The company has secured more than €220 million in public and private financing to construct one of Europe’s largest solar gigafactories in Sarreguemines‑Hambach in France’s Grand Est region.
Supported by both regional and national initiatives, the investment will help finalise the factory’s design, deploy TOPCon cell technology, and establish a competitive European supply chain. The site is expected to create around 2,000 direct jobs and, once fully operational in 2030, deliver up to 5 gigawatts of photovoltaic capacity each year, enough to power one million European homes.
Building a sovereign solar industry
HoloSolis was launched in 2022 by EIT InnoEnergy, IDEC Group, and TSE, to anchor solar manufacturing back in Europe and shrink the carbon footprint of PV production.
The founders’ rationale was as strategic as it was environmental. By reshoring production and relying on domestic supply chains, HoloSolis aims to help meet the EU’s Net Zero Industry Act target of manufacturing at least 40 per cent of Europe’s installed solar capacity within the continent.
At the centre of HoloSolis’s factory will be advanced TOPCon cell technology, short for Tunnel Oxide Passivated Contact. This new generation of high‑efficiency solar cells offers better conversion rates and longevity than today’s standard PERC models, while keeping production-related carbon emissions lower.
That focus on performance and sustainability gives HoloSolis a unique position against large global competitors such as LONGi, JinkoSolar, and JA Solar.

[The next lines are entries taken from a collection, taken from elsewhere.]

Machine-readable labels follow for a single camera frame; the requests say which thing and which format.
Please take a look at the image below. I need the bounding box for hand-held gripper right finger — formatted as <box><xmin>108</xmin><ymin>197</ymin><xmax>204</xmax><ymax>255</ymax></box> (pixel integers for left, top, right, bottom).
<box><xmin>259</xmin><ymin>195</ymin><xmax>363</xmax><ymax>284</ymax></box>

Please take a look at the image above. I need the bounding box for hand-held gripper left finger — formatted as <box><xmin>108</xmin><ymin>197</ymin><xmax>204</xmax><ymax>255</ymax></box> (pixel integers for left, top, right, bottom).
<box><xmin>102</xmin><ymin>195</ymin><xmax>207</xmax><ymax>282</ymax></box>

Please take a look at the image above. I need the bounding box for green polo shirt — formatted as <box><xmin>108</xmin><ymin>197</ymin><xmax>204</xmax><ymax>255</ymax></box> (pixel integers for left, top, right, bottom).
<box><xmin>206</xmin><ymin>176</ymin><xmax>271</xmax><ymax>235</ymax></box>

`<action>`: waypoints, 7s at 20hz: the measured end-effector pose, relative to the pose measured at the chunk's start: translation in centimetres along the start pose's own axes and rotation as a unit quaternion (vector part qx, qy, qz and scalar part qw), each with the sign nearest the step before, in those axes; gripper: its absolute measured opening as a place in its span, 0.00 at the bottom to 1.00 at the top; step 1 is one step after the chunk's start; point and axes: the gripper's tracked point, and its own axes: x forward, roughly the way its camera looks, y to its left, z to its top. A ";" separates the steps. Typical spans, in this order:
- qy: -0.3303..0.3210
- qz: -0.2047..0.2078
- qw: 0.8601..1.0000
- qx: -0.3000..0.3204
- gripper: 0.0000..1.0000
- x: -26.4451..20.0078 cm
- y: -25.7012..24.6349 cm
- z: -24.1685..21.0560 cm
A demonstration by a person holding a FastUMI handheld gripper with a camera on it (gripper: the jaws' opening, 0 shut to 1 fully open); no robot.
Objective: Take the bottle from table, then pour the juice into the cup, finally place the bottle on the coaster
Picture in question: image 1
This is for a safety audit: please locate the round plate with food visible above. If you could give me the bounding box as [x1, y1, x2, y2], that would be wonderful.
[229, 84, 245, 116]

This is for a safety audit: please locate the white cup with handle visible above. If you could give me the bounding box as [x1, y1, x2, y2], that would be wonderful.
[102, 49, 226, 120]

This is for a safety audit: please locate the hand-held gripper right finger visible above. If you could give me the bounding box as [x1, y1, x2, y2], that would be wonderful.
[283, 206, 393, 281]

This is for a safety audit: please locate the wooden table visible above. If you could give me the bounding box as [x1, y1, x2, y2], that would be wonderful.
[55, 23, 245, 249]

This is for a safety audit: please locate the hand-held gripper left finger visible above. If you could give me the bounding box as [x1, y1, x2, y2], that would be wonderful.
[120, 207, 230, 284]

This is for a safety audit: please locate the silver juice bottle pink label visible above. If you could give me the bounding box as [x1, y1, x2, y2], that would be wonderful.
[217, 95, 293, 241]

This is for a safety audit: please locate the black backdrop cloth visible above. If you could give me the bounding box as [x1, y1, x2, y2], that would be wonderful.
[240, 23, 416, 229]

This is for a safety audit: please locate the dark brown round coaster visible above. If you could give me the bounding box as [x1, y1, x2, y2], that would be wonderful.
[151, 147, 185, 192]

Its modules are designed and produced entirely in Europe, cutting transport emissions and insulating the supply chain from geopolitical shocks.
The company has also partnered with China’s Trina Solar, one of the world’s top PV manufacturers, under a 2025 agreement that opens access to advanced R&D and global experience while maintaining European design and oversight.
What’s next?
Looking beyond production, HoloSolis plans to expand into a broader photovoltaic ecosystem, developing circular manufacturing systems, scaling recycling solutions, and embedding low‑carbon processes into every stage of module design.
Karine Vernier, CEO of InnoEnergy France, says, “HoloSolis embodies the ambition we have had since day one: a strong and sovereign European solar industry. Seeing this project reach a decisive milestone with more than €200 million secured is a source of immense pride for InnoEnergy, a long-standing investor committed to the energy transition.”